İslam son 300 yıldır çöküşte. Dünyanın en despotik, insan haklarının ayaklar altına alındığı, kadınların aşağılandığı ülkeleri İslam’ın kurallarıyla yönetiliyor. Üstelik mali sorunları da yok. Katar, Kuveyt, BAE gibi ülkelerden dünyaya yayılan “Bakın, burada daha iyi bir hayat var, İslam adına biz gerçekleştirdik, İslam medeniyeti budur!” şeklinde bir öneriyi siz duyuyor musunuz?     
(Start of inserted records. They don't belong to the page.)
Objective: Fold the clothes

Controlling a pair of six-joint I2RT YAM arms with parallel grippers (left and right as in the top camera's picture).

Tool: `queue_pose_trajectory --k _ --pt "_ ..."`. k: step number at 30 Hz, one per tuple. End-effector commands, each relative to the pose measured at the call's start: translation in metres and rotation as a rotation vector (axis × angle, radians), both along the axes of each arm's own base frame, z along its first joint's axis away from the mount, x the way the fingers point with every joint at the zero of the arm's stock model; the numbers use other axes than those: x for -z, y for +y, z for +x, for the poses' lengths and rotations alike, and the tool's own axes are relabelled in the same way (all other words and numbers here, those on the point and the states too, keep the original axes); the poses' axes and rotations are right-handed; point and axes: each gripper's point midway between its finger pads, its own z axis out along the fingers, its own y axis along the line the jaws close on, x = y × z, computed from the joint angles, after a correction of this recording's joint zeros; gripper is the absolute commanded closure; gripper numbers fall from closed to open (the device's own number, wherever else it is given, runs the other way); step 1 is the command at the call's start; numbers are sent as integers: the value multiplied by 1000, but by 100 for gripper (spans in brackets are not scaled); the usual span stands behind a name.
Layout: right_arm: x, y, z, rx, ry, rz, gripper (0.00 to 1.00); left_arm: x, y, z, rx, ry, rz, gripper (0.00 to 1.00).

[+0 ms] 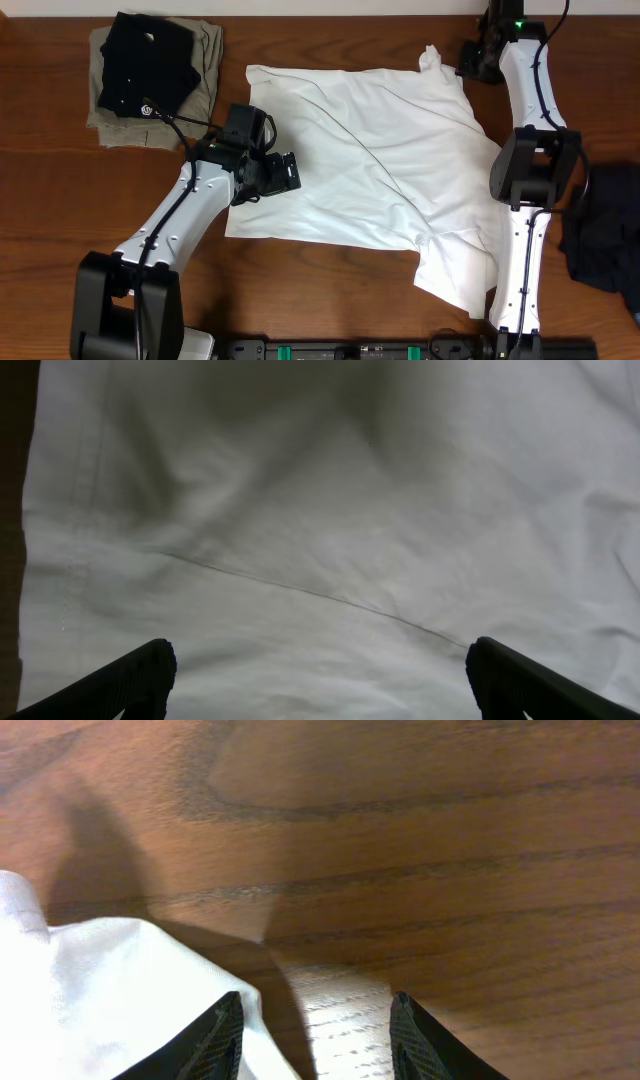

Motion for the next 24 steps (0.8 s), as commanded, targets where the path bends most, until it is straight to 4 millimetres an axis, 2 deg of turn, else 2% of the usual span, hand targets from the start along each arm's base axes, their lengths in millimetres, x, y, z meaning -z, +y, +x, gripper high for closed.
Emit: queue_pose_trajectory --k 1,7,14,24 --pt "4 19 4 -47 -12 27 55 3 -2 -2 21 9 -1 5" --pt "1 27 7 -76 -29 61 57 3 -2 -2 21 9 -1 5" --pt "-1 26 8 -60 -32 62 62 3 -2 -2 21 9 -1 5" --pt "-36 22 15 -52 -99 38 57 3 -2 -2 21 9 -1 5"
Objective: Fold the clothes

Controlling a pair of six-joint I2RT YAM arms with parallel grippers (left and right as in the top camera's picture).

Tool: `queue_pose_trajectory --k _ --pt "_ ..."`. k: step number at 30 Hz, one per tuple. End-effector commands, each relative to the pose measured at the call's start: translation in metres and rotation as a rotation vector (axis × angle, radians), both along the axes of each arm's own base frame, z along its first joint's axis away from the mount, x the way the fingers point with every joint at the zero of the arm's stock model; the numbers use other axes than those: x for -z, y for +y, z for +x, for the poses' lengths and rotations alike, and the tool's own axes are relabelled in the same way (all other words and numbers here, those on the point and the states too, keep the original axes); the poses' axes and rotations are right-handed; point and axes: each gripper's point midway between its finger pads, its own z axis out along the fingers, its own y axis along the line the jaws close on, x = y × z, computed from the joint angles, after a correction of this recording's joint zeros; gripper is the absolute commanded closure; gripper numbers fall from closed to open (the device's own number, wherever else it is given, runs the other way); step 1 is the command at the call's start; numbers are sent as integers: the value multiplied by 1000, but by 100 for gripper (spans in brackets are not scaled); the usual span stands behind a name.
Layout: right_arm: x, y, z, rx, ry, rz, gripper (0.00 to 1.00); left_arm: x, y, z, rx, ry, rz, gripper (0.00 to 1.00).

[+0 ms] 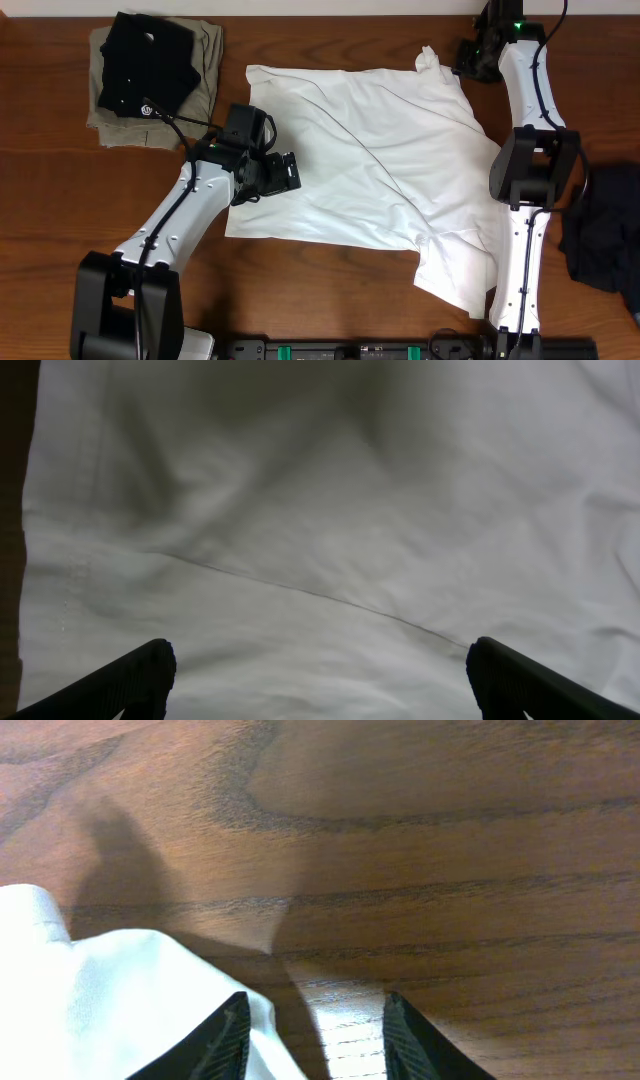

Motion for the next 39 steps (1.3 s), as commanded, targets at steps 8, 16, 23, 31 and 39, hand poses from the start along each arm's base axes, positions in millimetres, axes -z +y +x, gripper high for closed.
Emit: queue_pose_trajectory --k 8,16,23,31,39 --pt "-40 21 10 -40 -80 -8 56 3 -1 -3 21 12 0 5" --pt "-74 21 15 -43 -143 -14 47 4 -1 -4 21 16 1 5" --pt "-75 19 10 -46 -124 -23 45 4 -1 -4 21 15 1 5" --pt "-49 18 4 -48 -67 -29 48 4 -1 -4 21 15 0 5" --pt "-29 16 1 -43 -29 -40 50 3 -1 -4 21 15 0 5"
Neden kahraman olarak Çingeneleri seçtiniz?
Dünyanın en eski halklarından biri Çingeneler. Ama insanlığın işlediği bütün büyük suçlarda hiçbir payları yok: Devlet, üniversite ve kerhane kurmamış; düzenli ordularla birbirleriyle savaşmamış, uçak gemisi/atom bombası icat etmemiş; banka, borsa ve toplama kampları oluşturmaya hiç girişmemiş, gazete çıkarmamış… bir halk. Üstelik bilim-kurgu değil, tüm gerçekliğiyle hemen yanı başımızda duruyorlar. Aradığım entelektüel şiddet için güçlü bir kalkış noktası olduğunu saptadım.

Şükrü Argın’ın Yarabıçak’a yazdığı sunuşta şöyle bir cümle geçiyor: “Yarayı bıçakla yüzleştiriyor.” Yüzleşme konusunda fazlasıyla sınıfta kalan bir ülkede, hatta dünyada yaşıyoruz. Tarihle bir yana, kendimizle ne kadar yüzleşebiliyoruz?
Şükrü Argın’ın özenilmiş, incelikli sunuşunun esin kaynağı girişteki şiir. Baudelaire, “Hem yarayım hem de bıçak/Kurban benim, cellat da!” der. Sorunun ve çözümün kaynağının kendimiz olduğuna dikkat çeker. Zorba’nın “itaat et” talebi itaat edilince somutlaşır, itaat etmeyince zorba’nın bütün varlığı yok olur.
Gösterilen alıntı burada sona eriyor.